I am using a vocab of 6030 classes and my input data: batch, dim, seq_len= 32, 201, 1162 (where 1162 max len as they are padded) and targets 32,20 (where 20 max len as they are padded)
I am forwarding propagating and then when using the recognize function, it returns a tensor 32,289. I am trying to understand what is that 289 as I was expecting a tensor 32,20 so I would then convert it to text. @sooftware
Show me the code.
@sooftware When I execute the following code, recognize_sp variable has the shape: [32, 289]
import torch
import time
import torch.nn as nn
from conformer import Conformer
cuda = torch.cuda.is_available()
device = torch.device('cuda' if cuda else 'cpu')
print(device)
#conformer model init
model = nn.DataParallel(Conformer(num_classes=6030, input_dim=201, encoder_dim=32, num_encoder_layers=3, decoder_dim=32)).to(device)
for i, (audio,audio_len, translations, translation_len) in enumerate(train_loader):
#sorting inputs and targets to have targets in descending order based on len
sorted_list,sorted_indices=torch.sort(translation_len,descending=True)
sorted_audio=torch.zeros((32,201,1162),dtype=torch.float)
sorted_audio_len=torch.zeros(32,dtype=torch.int)
sorted_translations=torch.zeros((32,20),dtype=torch.int)
sorted_translation_len=sorted_list
for index, contentof in enumerate(translation_len):
sorted_audio[index]=audio[sorted_indices[index]]
sorted_audio_len[index]=audio_len[sorted_indices[index]]
sorted_translations[index]=translations[sorted_indices[index]]
#transpose inputs from 32, 201, 1162 (batch, dim, seq_len) to 32, 1162, 201 (batch, seq_len, dim)
inputs=sorted_audio.to(device)
inputs=torch.transpose(inputs, 1, 2)
input_lengths=sorted_audio_len
targets=sorted_translations.to(device)
target_lengths=sorted_translation_len
# shapes:
# inputs: [32, 1162, 201]
# input_len: [32]
# targets: [32, 20]
# target_len: [32]
preds = model(inputs, input_lengths, targets, target_lengths)
recognize_sp=model.module.recognize(inputs, input_lengths)
print(recognize_sp.shape)
break
@sooftware can you please answer to @zwan074 ? many of us are confused as to how to use a loss function to train the conformer as the outputs are log probabilities of model prediction in 4 dimensions
As per the https://github.com/openspeech-team/openspeech project
When training the conformer model, it uses conformer block to compute the output for a ctc loss.
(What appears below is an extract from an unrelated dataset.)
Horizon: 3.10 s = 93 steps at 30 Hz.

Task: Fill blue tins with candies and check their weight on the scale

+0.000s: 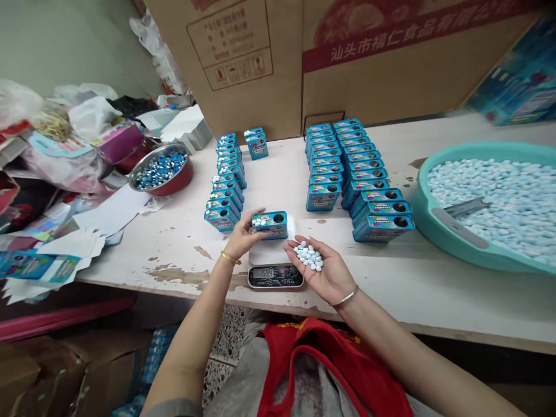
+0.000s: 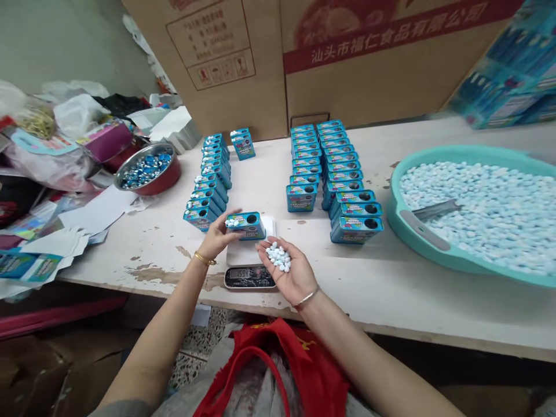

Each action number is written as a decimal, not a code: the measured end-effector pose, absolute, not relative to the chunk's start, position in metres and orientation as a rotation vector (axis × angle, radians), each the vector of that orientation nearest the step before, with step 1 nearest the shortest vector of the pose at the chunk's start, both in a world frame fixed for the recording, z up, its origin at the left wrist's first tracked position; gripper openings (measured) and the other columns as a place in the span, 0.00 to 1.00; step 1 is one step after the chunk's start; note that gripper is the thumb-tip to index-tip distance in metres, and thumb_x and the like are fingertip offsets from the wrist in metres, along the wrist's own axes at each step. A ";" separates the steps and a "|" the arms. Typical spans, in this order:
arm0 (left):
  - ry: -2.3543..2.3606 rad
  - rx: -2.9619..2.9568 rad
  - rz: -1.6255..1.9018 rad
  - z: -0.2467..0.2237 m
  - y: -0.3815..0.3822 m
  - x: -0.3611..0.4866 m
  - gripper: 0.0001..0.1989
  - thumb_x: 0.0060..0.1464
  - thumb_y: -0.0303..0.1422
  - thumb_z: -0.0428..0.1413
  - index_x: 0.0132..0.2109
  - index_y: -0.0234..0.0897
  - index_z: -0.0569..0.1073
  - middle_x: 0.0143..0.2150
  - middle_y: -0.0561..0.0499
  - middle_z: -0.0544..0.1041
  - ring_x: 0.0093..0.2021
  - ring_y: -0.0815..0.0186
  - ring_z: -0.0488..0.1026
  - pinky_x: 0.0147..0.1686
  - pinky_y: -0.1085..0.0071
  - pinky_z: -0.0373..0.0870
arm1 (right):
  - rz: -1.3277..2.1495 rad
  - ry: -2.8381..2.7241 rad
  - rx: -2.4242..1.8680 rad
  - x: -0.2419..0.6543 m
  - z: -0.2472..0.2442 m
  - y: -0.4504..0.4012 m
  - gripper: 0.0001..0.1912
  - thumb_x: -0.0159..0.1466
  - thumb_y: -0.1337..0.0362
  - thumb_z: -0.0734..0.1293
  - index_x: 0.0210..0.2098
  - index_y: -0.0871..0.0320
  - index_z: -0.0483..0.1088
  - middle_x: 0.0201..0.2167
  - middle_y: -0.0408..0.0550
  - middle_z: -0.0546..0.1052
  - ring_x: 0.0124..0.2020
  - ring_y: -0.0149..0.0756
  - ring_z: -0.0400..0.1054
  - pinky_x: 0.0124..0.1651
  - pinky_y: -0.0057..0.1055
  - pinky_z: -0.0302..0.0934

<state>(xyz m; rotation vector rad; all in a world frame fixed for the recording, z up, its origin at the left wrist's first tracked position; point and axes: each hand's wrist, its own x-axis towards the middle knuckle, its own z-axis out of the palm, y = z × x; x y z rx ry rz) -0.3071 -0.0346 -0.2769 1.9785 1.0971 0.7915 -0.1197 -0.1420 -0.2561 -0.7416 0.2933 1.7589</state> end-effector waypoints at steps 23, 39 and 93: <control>1.018 3.127 1.040 -0.253 -0.076 -0.267 0.17 0.55 0.31 0.55 0.50 0.55 0.72 0.45 0.53 0.77 0.45 0.61 0.71 0.48 0.60 0.53 | 1.578 0.424 -0.596 -0.114 -0.262 -0.098 0.10 0.61 0.73 0.58 0.30 0.64 0.71 0.25 0.48 0.79 0.26 0.31 0.73 0.30 0.25 0.70; 1.178 1.991 1.204 -0.283 -0.059 -0.291 0.22 0.48 0.35 0.62 0.50 0.41 0.66 0.44 0.50 0.72 0.43 0.64 0.71 0.44 0.66 0.68 | 1.634 0.400 -0.624 -0.097 -0.267 -0.123 0.10 0.61 0.71 0.58 0.35 0.66 0.71 0.31 0.56 0.79 0.40 0.39 0.75 0.45 0.35 0.71; 0.660 2.798 0.450 -0.249 -0.111 -0.229 0.06 0.58 0.28 0.47 0.37 0.33 0.68 0.35 0.46 0.73 0.38 0.63 0.70 0.38 0.69 0.71 | 1.714 0.367 -0.714 -0.117 -0.254 -0.143 0.10 0.60 0.70 0.58 0.31 0.61 0.71 0.31 0.51 0.80 0.42 0.37 0.75 0.45 0.33 0.70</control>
The LSTM decoder layer is unused ..
code is as below:
`
def training_step(self, batch: tuple, batch_idx: int) -> OrderedDict:
inputs, targets, input_lengths, target_lengths = batch
encoder_outputs, encoder_logits, output_lengths = self.encoder(inputs, input_lengths)
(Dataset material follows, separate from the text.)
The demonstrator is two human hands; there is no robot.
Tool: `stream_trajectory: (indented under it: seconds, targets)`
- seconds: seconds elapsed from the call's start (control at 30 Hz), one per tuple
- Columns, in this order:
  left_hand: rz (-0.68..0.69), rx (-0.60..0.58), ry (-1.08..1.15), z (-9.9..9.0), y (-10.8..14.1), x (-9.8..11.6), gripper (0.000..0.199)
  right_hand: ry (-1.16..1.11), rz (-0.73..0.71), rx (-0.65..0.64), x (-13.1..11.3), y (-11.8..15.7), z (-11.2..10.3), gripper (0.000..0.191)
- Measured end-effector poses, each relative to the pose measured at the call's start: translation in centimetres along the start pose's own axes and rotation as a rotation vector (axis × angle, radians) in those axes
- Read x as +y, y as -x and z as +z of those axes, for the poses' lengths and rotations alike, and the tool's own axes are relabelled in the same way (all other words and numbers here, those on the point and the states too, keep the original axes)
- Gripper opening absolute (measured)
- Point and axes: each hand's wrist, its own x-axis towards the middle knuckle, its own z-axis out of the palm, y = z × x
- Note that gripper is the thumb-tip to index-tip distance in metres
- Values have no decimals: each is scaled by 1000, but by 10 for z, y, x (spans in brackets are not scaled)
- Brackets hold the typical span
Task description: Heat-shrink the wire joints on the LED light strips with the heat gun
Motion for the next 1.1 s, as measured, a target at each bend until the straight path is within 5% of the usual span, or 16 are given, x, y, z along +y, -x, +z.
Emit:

logits = self.fc(encoder_outputs).log_softmax(dim=-1)
return self.collect_outputs(
stage='train',
logits=logits,
output_lengths=output_lengths,
targets=targets,
target_lengths=target_lengths,
)`
@jcgeo9 289 is almost a quarter of 1162. This phenomenon occurs due to Conv2dSubampling during the convolution block of the Conformer.
@sooftware hmm ok but what do i do with that? i mean how do i convert it to what i actually want? isnt it suppose to return [32, 20] tensor containing integers that correspond to words from my vocabulary that will then be converted with itos in order to check the loss?
I updated the code and README because many people seemed to have a hard time calculating losses.
Below is an example of calculating CTC Loss.
import torch
import torch.nn as nn
from conformer import Conformer
batch_size, sequence_length, dim = 3, 12345, 80
cuda = torch.cuda.is_available()
device = torch.device('cuda' if cuda else 'cpu')
criterion = nn.CTCLoss()
inputs = torch.rand(batch_size, sequence_length, dim).to(device)
input_lengths = torch.IntTensor([12345, 12300, 12000])
targets = torch.LongTensor([[1, 3, 3, 3, 3, 3, 4, 5, 6, 2],
[1, 3, 3, 3, 3, 3, 4, 5, 2, 0],
[1, 3, 3, 3, 3, 3, 4, 2, 0, 0]]).to(device)
target_lengths = torch.LongTensor([9, 8, 7])
model = Conformer(num_classes=10,
input_dim=dim,
encoder_dim=32,
num_encoder_layers=3)
# Forward propagate
outputs, output_lengths = model(inputs, input_lengths)
# Calculate CTC Loss
loss = criterion(outputs.transpose(0, 1), targets, output_lengths, target_lengths)
I have a question. The input_lengths has not send to calculate the mask for mulithead-attention. Is it work?